## WHAT YOU NEED TO DO
Copy the final lines exactly, starting at the one that contains "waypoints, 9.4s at" and ending with the last line of the listing below. Pictures are not part of the copy.
___ INFORMATION SHOWN
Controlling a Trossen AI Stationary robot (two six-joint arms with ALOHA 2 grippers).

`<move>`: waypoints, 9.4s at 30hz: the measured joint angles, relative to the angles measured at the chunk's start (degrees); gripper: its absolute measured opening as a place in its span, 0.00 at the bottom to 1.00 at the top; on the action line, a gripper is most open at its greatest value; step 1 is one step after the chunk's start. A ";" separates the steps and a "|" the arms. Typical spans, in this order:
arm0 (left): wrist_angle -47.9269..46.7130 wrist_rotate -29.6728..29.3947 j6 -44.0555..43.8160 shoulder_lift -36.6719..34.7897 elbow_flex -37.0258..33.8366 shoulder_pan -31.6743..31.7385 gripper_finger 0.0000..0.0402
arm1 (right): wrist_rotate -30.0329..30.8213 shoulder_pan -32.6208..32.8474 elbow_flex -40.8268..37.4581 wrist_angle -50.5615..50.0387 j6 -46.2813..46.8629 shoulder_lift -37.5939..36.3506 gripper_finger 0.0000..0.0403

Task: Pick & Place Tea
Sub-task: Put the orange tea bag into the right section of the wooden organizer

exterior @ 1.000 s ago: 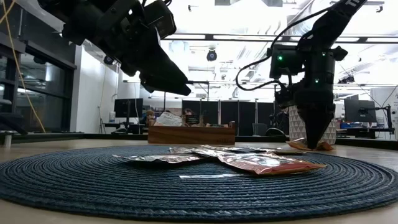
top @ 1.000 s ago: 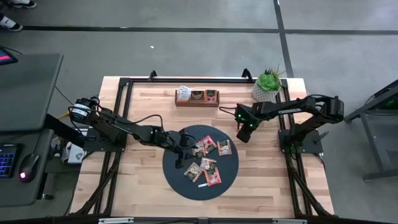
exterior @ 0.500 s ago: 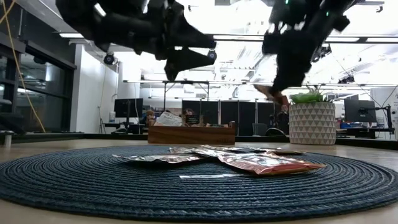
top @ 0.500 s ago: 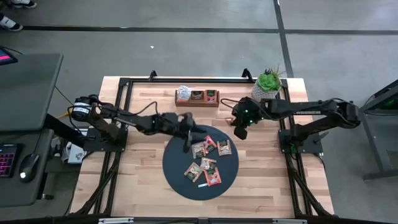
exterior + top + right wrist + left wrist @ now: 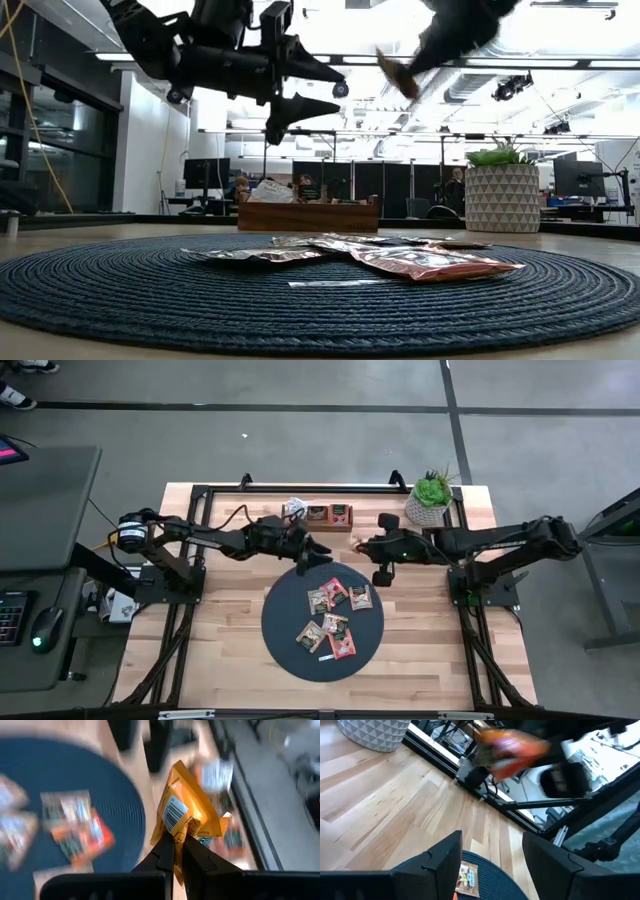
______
## FINAL ANSWER
`<move>`: waypoints, 9.4s at 30hz: the measured joint angles, relative to the angles measured at the chunk's start (degrees); gripper: its absolute measured opening as a place in its span, 0.00 at the bottom to 1.00 at the top; on the action line, a gripper is most open at its greatest value; step 1 is one step after the chunk's start. A ";" separates the steps and a "|" the arms. Typical spans, in this order:
arm0 (left): wrist_angle -47.9269..46.7130 wrist_rotate -29.6728..29.3947 j6 -44.0555..43.8160 shoulder_lift -36.6719..34.7897 elbow_flex -37.0258..33.8366 shoulder_pan -31.6743..31.7385 gripper_finger 0.0000..0.0402
arm1 (right): wrist_rotate -30.0329..30.8213 shoulder_pan -32.6208..32.8474 elbow_flex -40.8268..37.4581 wrist_angle -50.5615..50.0387 j6 -46.2813..46.8629 shoulder_lift -37.5939..36.3506 gripper_finger 0.0000..0.0403

Task: Pick & Place Tea
Sub-task: Put the orange tea bag into the right section of the wooden organizer

exterior @ 1.000 s ago: 
top @ 1.000 s ago: 
exterior @ 0.500 s ago: 
top @ 0.500 s ago: 
exterior + top + right wrist + left wrist @ now: 

The full output has been given.